## EXERCISE PROMPT
Return, word for word, only the lines of the data below that lie between the line with "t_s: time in" and the line with "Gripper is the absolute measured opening", those two lines included.

Dataset entries
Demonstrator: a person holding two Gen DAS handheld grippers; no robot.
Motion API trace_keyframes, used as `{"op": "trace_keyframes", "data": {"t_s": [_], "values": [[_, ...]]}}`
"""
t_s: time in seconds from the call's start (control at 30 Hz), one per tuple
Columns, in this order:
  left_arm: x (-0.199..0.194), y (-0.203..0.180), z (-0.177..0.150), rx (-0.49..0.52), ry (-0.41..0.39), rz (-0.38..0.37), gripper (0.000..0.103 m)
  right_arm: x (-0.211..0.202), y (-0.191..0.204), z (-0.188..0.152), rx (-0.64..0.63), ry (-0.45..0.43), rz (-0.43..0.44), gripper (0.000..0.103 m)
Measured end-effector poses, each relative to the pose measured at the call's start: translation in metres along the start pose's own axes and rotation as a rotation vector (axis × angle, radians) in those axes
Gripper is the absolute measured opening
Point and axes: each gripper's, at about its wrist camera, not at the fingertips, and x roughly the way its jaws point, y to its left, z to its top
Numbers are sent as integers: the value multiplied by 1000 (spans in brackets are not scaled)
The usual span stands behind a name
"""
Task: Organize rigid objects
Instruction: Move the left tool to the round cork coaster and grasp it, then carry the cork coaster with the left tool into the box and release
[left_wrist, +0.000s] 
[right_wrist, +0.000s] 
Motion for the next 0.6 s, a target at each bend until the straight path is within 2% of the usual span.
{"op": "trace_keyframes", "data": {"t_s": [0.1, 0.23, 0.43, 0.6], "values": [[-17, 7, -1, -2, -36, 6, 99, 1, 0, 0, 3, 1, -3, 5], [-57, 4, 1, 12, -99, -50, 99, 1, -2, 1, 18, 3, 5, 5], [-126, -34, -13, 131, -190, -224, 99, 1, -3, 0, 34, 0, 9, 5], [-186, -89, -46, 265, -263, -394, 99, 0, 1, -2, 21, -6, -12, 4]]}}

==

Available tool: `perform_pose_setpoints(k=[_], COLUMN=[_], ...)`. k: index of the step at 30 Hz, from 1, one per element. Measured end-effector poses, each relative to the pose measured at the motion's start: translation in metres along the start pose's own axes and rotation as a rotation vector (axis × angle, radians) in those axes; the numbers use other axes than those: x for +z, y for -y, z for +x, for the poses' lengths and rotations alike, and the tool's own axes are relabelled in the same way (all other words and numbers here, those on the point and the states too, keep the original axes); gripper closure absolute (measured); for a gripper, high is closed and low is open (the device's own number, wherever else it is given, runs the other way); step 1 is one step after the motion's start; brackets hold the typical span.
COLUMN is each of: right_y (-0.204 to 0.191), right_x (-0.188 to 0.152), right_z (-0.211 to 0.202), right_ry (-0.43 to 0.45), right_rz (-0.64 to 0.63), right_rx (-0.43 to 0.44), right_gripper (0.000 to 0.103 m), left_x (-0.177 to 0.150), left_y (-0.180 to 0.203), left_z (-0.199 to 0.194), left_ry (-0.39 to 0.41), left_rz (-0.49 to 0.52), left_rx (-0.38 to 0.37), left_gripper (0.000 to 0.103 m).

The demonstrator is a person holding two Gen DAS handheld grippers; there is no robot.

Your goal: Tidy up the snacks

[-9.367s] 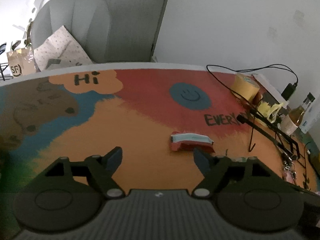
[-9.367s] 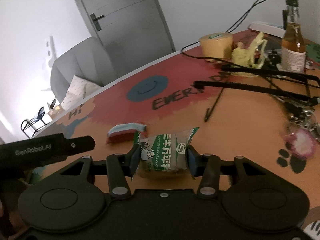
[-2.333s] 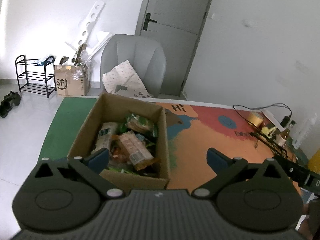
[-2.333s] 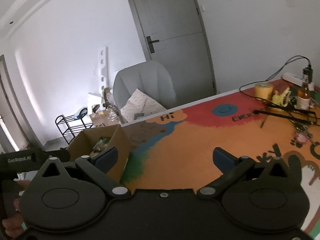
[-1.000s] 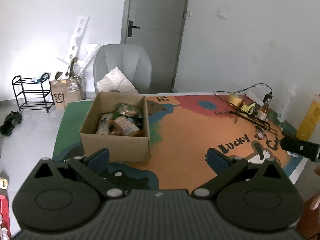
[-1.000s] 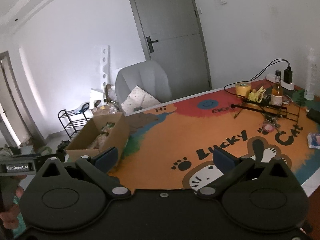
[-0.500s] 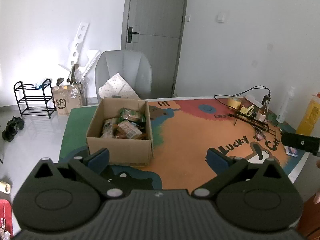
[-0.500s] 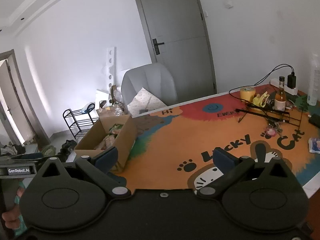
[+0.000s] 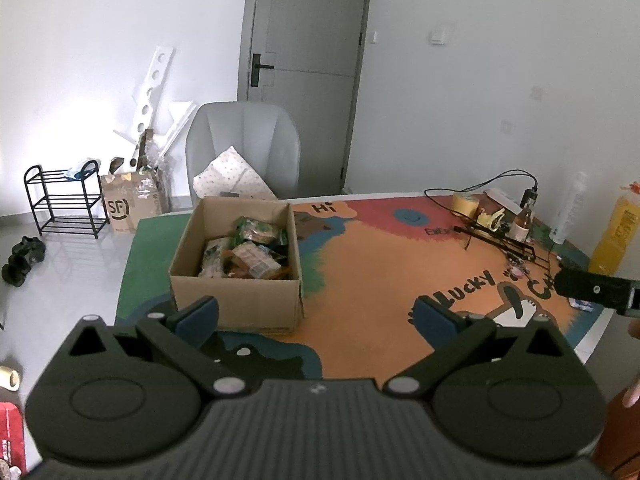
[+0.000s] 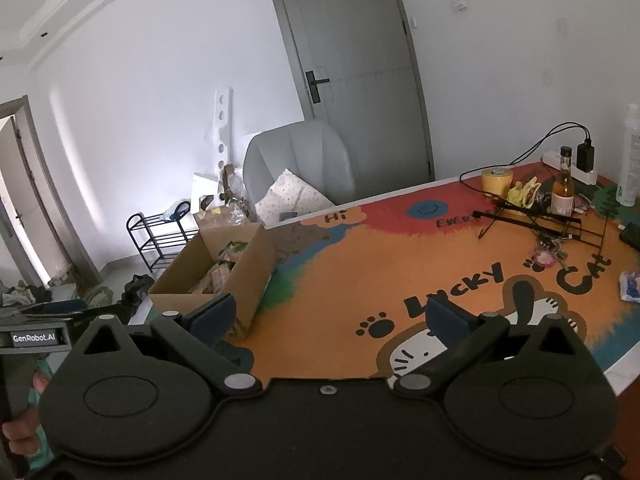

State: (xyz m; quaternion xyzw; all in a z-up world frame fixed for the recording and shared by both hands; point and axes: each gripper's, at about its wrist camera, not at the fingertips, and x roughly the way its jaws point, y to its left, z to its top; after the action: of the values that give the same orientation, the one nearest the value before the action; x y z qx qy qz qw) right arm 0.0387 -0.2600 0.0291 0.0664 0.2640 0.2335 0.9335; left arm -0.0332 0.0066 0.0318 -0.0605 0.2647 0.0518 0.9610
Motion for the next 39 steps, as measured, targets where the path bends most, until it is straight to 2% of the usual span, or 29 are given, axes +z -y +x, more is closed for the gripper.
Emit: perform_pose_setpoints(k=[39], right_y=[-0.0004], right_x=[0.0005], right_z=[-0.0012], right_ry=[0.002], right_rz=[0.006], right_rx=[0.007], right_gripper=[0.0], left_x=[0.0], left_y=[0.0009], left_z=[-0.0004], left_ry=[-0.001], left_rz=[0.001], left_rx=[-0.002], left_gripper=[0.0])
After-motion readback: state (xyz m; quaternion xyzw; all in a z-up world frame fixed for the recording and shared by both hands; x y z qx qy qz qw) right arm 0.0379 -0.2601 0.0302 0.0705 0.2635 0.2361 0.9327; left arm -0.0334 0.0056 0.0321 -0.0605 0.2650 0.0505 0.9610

## RESPONSE TO THE TASK
t_s: time in seconds from the call's start (control at 30 Hz), one per tuple
Columns, in this order:
  left_arm: x (-0.199..0.194), y (-0.203..0.180), z (-0.177..0.150), rx (-0.49..0.52), ry (-0.41..0.39), rz (-0.38..0.37), gripper (0.000..0.103 m)
  right_arm: x (-0.211..0.202), y (-0.191..0.204), z (-0.188..0.152), rx (-0.64..0.63), ry (-0.45..0.43), rz (-0.43..0.44), gripper (0.000..0.103 m)
Measured end-effector poses, each relative to the pose measured at the call's start: translation in metres along the start pose's own axes and rotation as a rotation vector (axis × angle, radians) in those axes
Gripper is the absolute measured opening

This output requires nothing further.